Choroid plexus carcinoma (CPC) is a cancer of specialized tissues deep inside the brain that produce cerebrospinal fluid. CPC is a childhood cancer, particularly affecting infants under 3 years old. It is also rare, affecting only 2% of children with brain tumors or less than 50 children each year in the USA. Because of its rarity, CPC has not attracted the attention of the research community; there have been few publications on CPC and no advances in the treatment of this disease over the last 25 years, even though more than half of affected children die within 5 years. Our scientific team aims to improve the poor outcome for children with CPC by developing novel targeted drug therapies of proven efficacy, which can be incorporated into clinical trials after 3 years of intensive research.
Our CPC team brings together expertise from two of the leading North American children's cancer hospitals, St. Jude Children's Research Hospital and the Hospital for Sick Children in Toronto. Our expertise spans the fields of clinical pediatric neuro-oncology, neuropathology, developmental neurobiology, molecular genetics, mouse models of cancer, drug development/screening, and toxicology, and our institutions benefit from significant core scientific resources that facilitate multidisciplinary research programs. Critical for this project, our team benefits from having access to a large series of more than 80 human CPCs and a novel mouse model of CPC.
Specific Aim 1 of the project involves analysis of childhood CPCs and mouse model CPCs for genetic mutations. The human tumors are from the largest cohort of rigorously characterized patients in the world. Using modern array-based methods, we can screen the DNA of CPC tumor cells to determine which genes might have critical tumor-generating mutations. Confirmation that mutations discovered through such screens can affect a gene's activities in the cancer cell, and are present in both human and mouse model tumors and will allow us to produce a priority list of gene candidates with the most potential to cause CPCs through their mutations. This information has direct clinical relevance since it will allow us to identify possible new drug targets that we will study in the later phases of the project. Furthermore, it will provide the wider research community with an unprecedented resource to plan other studies of CPC.
Specific Aim 2 involves a high-throughput drug screen, which can determine the activity of thousands of drug compounds against cancer cells using robotic technology. Cells from CPCs generated in our mouse model will be treated with thousands of compounds previously not tested in this disease.
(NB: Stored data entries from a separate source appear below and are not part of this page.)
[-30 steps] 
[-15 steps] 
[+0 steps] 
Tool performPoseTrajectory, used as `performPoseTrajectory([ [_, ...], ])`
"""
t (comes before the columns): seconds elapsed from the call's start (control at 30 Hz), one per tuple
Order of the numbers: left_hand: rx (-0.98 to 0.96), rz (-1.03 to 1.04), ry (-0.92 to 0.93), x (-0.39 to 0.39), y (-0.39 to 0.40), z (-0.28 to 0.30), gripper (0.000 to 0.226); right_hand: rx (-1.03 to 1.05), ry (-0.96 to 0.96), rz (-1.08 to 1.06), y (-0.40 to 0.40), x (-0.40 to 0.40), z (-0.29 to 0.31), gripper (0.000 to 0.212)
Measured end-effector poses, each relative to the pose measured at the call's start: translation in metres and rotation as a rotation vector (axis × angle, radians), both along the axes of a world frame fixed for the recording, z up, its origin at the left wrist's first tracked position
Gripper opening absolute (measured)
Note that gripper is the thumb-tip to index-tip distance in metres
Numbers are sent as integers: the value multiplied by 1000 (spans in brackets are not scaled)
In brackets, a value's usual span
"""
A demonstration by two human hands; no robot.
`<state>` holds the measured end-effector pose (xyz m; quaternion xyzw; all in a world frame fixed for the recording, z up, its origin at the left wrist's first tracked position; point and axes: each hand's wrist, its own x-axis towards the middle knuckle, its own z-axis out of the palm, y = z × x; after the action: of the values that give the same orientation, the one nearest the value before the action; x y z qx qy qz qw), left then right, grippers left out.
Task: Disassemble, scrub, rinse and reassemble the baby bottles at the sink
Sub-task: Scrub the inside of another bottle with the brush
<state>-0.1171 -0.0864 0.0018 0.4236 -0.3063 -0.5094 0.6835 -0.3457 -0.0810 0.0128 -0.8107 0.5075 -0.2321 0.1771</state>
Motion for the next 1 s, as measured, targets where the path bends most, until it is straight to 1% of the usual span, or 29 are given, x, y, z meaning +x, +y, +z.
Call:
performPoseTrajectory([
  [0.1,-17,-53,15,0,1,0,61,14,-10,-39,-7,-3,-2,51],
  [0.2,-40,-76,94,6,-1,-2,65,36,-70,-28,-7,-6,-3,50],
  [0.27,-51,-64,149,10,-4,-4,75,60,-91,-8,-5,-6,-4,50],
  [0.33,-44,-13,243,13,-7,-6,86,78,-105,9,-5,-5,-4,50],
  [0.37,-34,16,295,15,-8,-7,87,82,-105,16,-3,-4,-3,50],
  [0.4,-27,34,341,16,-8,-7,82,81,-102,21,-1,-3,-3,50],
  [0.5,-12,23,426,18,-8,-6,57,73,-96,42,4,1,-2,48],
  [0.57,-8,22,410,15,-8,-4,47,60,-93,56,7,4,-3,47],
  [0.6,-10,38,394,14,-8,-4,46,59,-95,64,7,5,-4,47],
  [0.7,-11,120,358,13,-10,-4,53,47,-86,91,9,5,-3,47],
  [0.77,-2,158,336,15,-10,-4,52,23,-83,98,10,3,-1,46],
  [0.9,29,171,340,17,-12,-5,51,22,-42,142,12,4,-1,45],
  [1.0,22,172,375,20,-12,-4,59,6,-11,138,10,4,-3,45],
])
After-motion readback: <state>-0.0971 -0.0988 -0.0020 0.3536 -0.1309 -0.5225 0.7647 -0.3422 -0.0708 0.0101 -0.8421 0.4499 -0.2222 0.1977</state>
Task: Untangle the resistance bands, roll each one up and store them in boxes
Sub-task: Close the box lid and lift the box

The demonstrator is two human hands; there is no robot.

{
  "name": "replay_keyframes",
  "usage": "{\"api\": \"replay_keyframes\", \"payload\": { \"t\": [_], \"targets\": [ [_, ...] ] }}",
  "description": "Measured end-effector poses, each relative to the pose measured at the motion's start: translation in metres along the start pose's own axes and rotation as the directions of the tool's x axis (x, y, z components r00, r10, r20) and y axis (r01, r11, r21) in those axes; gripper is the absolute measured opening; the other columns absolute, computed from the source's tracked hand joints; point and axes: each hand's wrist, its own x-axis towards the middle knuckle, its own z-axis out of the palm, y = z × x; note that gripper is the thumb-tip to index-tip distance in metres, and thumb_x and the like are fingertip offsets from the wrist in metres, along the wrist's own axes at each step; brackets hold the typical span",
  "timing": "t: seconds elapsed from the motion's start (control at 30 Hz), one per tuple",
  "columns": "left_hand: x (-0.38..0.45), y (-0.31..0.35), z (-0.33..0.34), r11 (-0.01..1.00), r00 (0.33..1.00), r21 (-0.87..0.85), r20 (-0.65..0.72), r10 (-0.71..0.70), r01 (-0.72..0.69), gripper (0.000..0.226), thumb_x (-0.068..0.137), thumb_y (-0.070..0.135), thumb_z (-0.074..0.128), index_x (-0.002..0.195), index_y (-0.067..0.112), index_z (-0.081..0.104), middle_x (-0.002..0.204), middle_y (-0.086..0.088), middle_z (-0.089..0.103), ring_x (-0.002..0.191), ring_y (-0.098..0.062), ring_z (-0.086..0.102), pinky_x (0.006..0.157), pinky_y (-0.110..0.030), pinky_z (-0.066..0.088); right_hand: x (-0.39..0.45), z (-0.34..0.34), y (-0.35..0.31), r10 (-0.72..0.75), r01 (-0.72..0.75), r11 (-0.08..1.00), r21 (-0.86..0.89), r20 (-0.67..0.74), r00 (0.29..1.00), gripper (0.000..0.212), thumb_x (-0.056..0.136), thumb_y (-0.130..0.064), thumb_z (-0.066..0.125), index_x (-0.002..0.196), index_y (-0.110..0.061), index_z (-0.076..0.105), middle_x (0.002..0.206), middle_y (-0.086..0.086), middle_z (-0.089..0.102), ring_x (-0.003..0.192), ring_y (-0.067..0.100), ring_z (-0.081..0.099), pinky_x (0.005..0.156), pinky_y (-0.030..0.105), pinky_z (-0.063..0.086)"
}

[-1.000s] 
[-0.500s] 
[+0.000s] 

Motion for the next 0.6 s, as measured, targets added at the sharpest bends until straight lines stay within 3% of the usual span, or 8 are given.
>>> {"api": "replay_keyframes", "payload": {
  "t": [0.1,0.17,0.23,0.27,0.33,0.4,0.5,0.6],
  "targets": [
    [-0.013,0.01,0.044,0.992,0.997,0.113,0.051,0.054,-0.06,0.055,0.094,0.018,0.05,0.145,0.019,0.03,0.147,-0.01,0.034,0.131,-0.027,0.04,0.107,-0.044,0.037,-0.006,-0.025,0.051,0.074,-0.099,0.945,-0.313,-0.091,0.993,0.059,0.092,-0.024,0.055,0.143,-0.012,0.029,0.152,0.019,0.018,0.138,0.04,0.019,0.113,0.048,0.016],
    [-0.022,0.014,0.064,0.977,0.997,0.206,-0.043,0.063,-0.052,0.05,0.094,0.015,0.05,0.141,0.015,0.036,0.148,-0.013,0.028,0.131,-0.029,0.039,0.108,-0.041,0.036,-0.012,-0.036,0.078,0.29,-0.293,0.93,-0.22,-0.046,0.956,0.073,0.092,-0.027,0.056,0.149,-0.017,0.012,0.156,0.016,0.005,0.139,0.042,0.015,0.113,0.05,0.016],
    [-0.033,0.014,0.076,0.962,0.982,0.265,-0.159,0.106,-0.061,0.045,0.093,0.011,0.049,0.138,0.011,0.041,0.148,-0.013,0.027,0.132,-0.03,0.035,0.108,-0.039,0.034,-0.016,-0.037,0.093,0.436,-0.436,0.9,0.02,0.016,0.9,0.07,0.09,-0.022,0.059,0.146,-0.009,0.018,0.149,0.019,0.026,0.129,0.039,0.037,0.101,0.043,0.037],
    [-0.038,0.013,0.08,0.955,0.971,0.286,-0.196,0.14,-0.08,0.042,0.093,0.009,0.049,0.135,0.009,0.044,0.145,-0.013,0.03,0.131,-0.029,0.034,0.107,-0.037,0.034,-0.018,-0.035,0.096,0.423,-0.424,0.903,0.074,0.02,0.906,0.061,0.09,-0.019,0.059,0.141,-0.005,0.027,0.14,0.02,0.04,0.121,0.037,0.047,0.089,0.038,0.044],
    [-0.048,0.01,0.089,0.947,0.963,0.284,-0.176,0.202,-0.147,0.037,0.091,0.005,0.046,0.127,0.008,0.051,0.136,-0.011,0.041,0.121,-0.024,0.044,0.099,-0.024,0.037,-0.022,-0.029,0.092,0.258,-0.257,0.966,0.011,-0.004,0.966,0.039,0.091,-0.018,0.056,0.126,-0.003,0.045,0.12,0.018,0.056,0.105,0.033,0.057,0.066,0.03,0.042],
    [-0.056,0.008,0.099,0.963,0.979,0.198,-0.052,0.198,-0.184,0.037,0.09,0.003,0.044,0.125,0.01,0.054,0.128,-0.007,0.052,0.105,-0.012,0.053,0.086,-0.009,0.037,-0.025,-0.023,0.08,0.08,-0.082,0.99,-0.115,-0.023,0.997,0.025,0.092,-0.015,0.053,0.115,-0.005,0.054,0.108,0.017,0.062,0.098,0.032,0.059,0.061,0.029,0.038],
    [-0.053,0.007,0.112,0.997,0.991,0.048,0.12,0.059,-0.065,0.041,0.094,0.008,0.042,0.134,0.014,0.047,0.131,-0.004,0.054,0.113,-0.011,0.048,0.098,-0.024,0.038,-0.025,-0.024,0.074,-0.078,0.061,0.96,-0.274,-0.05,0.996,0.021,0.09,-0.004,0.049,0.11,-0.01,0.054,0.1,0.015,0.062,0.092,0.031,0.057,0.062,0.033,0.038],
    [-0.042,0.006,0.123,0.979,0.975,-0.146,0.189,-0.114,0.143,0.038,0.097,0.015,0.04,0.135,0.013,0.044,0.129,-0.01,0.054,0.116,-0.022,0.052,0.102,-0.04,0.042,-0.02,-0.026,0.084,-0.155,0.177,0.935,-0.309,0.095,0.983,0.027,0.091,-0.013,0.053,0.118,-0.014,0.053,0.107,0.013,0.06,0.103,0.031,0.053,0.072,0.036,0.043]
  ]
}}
These include FDA-approved chemotherapies as well as new 'smart' drugs that target the gene mutations identified in Specific Aim 1. This technology has been used rarely to develop therapies for childhood cancer and never for CPC. Promising new agents from this screen will be tested in our mouse model in Specific Aim 3.
Specific Aim 3 will take lead compounds from the high-throughput drug screen and determine their efficacy against CPCs generated in our mouse model. These will be tested against a control for their anti-tumor activity using both clinical (MRI brain scanning and examination) and pathological (microscopic assessments of tumor growth or death) measures. Evaluation of a novel therapeutic agent's toxicity is an important element of its development. Newborn animals are particularly susceptible to the toxic effects of drugs, and because of the young age of CPC patients, we plan a systematic toxicological screen of the compounds in normal young rats, in accordance with FDA recommendations, as well as in tumor-bearing mice. Using the resources of our Veterinary Pathology core, this screen will involve a detailed assessment of different organs by microscopy.
By identifying lead compound(s) for the treatment of CPC, our proposal has great potential to significantly accelerate the eradication of the disease and improve patient care. Furthermore, our comprehensive comparative analysis of mutations in human and mouse CPC will provide crucial genetic data for future studies of the disease. Finally, this proposal will set the standard for conducting appropriate developmental toxicology studies of agents aimed at treating cancers in very young children.